Stoneware vs Pale Green
Stoneware is a Benjamin Moore color while Pale Green comes from RAL Classic. Stoneware reads as beige-yellow, while Pale Green reads as green — two distinct hue families, not close cousins. At LRV 81 vs 31, Stoneware will read as the brighter of the two — a 50-point gap that matters most in north-facing or low-light rooms. At ΔE 32.1, these are genuinely distinct colors — a strong contrast if used together, or a meaningful choice between two different directions. Below you'll find 1 real-room photo comparison where both colors appear side by side, plus 5 simulated room previews.

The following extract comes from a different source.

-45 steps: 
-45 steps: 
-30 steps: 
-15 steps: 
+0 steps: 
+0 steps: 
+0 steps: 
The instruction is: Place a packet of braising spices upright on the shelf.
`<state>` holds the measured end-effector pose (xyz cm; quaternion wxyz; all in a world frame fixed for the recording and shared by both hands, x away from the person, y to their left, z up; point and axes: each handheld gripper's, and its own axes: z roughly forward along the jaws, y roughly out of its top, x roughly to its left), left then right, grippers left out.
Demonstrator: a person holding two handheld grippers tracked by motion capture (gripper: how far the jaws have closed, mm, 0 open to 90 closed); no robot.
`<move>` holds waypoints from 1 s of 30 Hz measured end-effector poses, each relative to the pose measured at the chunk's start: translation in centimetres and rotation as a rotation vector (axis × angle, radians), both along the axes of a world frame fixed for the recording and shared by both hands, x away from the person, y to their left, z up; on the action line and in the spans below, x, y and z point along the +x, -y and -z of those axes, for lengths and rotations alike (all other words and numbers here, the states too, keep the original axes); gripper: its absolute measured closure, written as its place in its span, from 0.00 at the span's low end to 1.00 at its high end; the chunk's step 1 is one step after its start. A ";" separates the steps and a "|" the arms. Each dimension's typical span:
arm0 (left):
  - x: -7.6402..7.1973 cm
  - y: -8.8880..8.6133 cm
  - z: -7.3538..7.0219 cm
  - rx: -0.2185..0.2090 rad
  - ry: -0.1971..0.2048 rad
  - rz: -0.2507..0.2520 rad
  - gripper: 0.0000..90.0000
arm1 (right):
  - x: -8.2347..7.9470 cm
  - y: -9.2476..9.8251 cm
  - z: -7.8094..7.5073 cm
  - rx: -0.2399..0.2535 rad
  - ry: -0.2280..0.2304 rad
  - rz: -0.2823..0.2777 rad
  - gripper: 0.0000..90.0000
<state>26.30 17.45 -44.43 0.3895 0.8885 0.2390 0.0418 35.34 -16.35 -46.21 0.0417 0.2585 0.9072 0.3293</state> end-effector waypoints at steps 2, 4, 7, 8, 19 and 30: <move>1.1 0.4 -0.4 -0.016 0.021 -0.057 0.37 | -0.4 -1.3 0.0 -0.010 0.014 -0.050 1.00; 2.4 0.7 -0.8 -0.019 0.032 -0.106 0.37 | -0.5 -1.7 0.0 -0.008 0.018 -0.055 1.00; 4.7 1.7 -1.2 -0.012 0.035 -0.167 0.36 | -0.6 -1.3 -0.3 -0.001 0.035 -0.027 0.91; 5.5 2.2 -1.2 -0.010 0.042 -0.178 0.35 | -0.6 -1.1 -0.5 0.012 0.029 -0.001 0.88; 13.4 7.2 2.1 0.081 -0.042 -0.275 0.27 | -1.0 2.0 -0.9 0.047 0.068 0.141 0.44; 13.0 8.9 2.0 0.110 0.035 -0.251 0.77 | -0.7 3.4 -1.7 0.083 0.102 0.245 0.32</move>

Stoneware vs Pale Green in Real Spaces
1 real room side by side. Seeing Stoneware and Pale Green in actual rooms makes the difference concrete; browse the spaces below to get a feel for how each color lives on a wall.
Kitchen
Kitchen lighting tends to be bright and directional, which sharpens contrast and makes undertone differences more apparent. The LRV gap is large enough that Stoneware will make the room feel meaningfully brighter than Pale Green would.
Color Details
Stoneware vs Pale Green Simulated Comparison
5 simulated room previews — drag the slider on each to see Stoneware on one side and Pale Green on the other.
Digital color is approximate. These simulations are generated from the manufacturer's hex values and overlaid on grayscale room photos — your screen's calibration, brightness, and viewing angle all affect how they render. Before committing to either color, test physical samples in your own space under the light you actually live with.
More Stoneware comparisons
See how Stoneware stacks up against other well-photographed colors across different brands and tones.